Work request ▸ The response should be a precise copy of every entry.
*** Opening The input ***
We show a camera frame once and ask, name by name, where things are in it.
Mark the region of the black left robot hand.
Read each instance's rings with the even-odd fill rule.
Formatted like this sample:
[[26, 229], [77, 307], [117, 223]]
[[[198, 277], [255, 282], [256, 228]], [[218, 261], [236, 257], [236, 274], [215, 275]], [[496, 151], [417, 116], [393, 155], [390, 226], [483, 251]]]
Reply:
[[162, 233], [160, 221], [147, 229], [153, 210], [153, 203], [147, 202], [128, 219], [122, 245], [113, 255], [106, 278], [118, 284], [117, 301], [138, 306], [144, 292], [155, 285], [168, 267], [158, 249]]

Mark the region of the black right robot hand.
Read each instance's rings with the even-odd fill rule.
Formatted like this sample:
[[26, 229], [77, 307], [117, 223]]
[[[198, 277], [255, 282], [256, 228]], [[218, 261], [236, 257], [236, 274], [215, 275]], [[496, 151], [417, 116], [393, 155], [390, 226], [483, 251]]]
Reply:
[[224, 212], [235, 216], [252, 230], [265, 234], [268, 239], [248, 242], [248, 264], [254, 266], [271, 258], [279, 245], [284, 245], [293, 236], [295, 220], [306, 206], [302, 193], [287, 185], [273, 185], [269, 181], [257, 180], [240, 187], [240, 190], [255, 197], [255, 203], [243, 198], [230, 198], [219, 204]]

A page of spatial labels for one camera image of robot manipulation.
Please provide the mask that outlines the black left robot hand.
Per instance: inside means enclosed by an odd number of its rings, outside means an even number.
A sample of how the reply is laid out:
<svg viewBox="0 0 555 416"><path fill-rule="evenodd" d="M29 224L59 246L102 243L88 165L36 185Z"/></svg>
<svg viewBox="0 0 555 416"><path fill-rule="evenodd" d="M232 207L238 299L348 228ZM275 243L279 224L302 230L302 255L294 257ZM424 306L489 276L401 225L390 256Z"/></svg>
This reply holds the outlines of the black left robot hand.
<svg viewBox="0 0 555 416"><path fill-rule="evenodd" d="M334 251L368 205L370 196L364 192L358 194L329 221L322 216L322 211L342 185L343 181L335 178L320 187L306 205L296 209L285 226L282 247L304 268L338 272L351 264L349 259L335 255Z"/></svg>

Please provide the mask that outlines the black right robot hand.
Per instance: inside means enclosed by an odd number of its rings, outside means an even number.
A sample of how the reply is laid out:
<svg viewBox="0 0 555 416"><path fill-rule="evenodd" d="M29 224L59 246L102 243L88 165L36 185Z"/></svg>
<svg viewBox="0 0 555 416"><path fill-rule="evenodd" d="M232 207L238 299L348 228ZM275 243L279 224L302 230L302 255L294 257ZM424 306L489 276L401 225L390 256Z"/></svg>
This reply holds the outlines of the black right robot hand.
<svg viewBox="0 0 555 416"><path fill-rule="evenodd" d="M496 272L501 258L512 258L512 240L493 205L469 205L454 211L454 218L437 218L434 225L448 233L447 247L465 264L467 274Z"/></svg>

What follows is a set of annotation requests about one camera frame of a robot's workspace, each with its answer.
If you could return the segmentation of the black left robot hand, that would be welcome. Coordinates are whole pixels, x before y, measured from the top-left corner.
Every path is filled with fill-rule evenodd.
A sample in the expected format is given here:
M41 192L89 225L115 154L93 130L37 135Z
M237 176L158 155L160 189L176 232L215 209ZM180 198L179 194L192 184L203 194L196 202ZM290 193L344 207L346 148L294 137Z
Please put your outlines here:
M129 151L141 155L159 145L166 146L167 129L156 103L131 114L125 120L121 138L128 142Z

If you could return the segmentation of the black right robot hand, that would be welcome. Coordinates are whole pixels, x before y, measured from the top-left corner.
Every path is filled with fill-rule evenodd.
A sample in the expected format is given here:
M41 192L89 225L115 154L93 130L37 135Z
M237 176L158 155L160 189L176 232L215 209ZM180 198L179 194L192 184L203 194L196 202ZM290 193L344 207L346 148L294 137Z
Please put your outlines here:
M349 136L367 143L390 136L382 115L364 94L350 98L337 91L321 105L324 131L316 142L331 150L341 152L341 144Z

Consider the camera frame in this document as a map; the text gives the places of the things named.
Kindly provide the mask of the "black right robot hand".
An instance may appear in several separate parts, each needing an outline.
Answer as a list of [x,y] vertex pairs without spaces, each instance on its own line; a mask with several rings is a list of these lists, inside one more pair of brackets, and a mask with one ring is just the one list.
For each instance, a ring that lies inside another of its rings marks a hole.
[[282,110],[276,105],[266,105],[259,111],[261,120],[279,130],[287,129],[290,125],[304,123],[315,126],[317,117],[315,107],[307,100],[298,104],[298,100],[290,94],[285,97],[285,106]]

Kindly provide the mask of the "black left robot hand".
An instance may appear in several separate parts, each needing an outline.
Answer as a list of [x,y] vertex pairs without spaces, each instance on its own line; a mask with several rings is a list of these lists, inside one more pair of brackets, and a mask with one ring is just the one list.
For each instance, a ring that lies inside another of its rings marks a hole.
*** Closing The input ***
Answer to the problem ▸
We show a camera frame once and ask, name by name, where things are in it.
Mark the region of the black left robot hand.
Read each instance's rings with the even-odd fill rule.
Formatted like this sample:
[[26, 229], [77, 307], [117, 223]]
[[[198, 277], [255, 282], [256, 228]], [[218, 261], [236, 257], [236, 274], [215, 275]], [[496, 151], [417, 116], [393, 155], [390, 226], [483, 251]]]
Reply:
[[162, 233], [160, 221], [147, 229], [153, 210], [153, 203], [147, 202], [128, 219], [122, 245], [113, 255], [106, 278], [118, 284], [117, 301], [138, 306], [144, 292], [155, 285], [168, 267], [158, 249]]

Mark the region of the black right robot hand.
Read each instance's rings with the even-odd fill rule.
Formatted like this sample:
[[26, 229], [77, 307], [117, 223]]
[[[198, 277], [255, 282], [256, 228]], [[218, 261], [236, 257], [236, 274], [215, 275]], [[496, 151], [417, 116], [393, 155], [390, 226], [483, 251]]]
Reply:
[[224, 212], [235, 216], [252, 230], [265, 234], [268, 239], [248, 242], [248, 264], [254, 266], [271, 258], [279, 245], [284, 245], [293, 236], [295, 220], [306, 206], [302, 193], [287, 185], [273, 185], [269, 181], [257, 180], [240, 187], [240, 190], [255, 197], [255, 203], [243, 198], [230, 198], [219, 204]]

A page of spatial labels for one camera image of robot manipulation.
Please provide the mask that outlines the black left robot hand.
Per instance: inside means enclosed by an odd number of its rings, outside means an even number.
A sample of how the reply is laid out:
<svg viewBox="0 0 555 416"><path fill-rule="evenodd" d="M29 224L59 246L102 243L88 165L36 185Z"/></svg>
<svg viewBox="0 0 555 416"><path fill-rule="evenodd" d="M232 207L238 299L348 228ZM275 243L279 224L302 230L302 255L294 257ZM424 306L489 276L401 225L390 256Z"/></svg>
This reply holds the outlines of the black left robot hand.
<svg viewBox="0 0 555 416"><path fill-rule="evenodd" d="M334 251L368 205L370 196L364 192L358 194L329 221L322 216L322 211L342 185L343 181L335 178L320 187L306 205L296 209L285 226L282 247L304 268L338 272L351 264L349 259L335 255Z"/></svg>

Please provide the mask that outlines the black right robot hand.
Per instance: inside means enclosed by an odd number of its rings, outside means an even number.
A sample of how the reply is laid out:
<svg viewBox="0 0 555 416"><path fill-rule="evenodd" d="M29 224L59 246L102 243L88 165L36 185Z"/></svg>
<svg viewBox="0 0 555 416"><path fill-rule="evenodd" d="M232 207L238 299L348 228ZM275 243L279 224L302 230L302 255L294 257ZM424 306L489 276L401 225L390 256Z"/></svg>
This reply holds the outlines of the black right robot hand.
<svg viewBox="0 0 555 416"><path fill-rule="evenodd" d="M496 272L501 258L512 258L512 240L493 205L469 205L454 211L454 218L437 218L434 225L448 233L447 247L465 264L467 274Z"/></svg>

What follows is a set of annotation requests about one camera frame of a robot's workspace, each with its answer.
If you could return the segmentation of the black left robot hand, that would be welcome. Coordinates are whole pixels, x before y, measured from the top-left corner.
Every path is filled with fill-rule evenodd.
A sample in the expected format is given here:
M41 192L89 225L115 154L93 130L37 135Z
M237 176L158 155L160 189L176 232L215 209ZM180 198L179 194L192 184L203 194L196 202ZM290 193L344 207L346 148L294 137Z
Please put your outlines here:
M129 151L141 155L159 145L166 146L167 129L156 103L131 114L125 120L121 138L128 142Z

If you could return the segmentation of the black right robot hand, that would be welcome. Coordinates are whole pixels, x before y, measured from the top-left corner.
Every path is filled with fill-rule evenodd.
A sample in the expected format is given here:
M41 192L89 225L115 154L93 130L37 135Z
M237 176L158 155L160 189L176 232L215 209ZM180 198L179 194L192 184L203 194L196 202ZM290 193L344 207L346 148L294 137Z
Please put your outlines here:
M349 136L367 143L390 136L382 115L364 94L350 98L337 91L321 105L324 131L316 142L331 150L341 152L341 144Z

Consider the camera frame in this document as a map; the text gives the places of the things named.
Kindly provide the mask of the "black right robot hand".
An instance may appear in several separate parts, each needing an outline.
Answer as a list of [x,y] vertex pairs without spaces, each instance on its own line; a mask with several rings is a list of these lists, inside one more pair of brackets, and a mask with one ring is just the one list.
For each instance, a ring that lies inside another of its rings marks a hole.
[[282,110],[276,105],[266,105],[259,111],[261,120],[279,130],[287,129],[290,125],[304,123],[315,126],[317,117],[315,107],[307,100],[298,104],[298,100],[290,94],[285,97],[285,106]]

Kindly provide the mask of the "black left robot hand".
An instance may appear in several separate parts, each needing an outline.
Answer as a list of [x,y] vertex pairs without spaces, each instance on its own line; a mask with several rings is a list of these lists, inside one more pair of brackets, and a mask with one ring is just the one list.
For each instance, a ring that lies inside another of its rings marks a hole.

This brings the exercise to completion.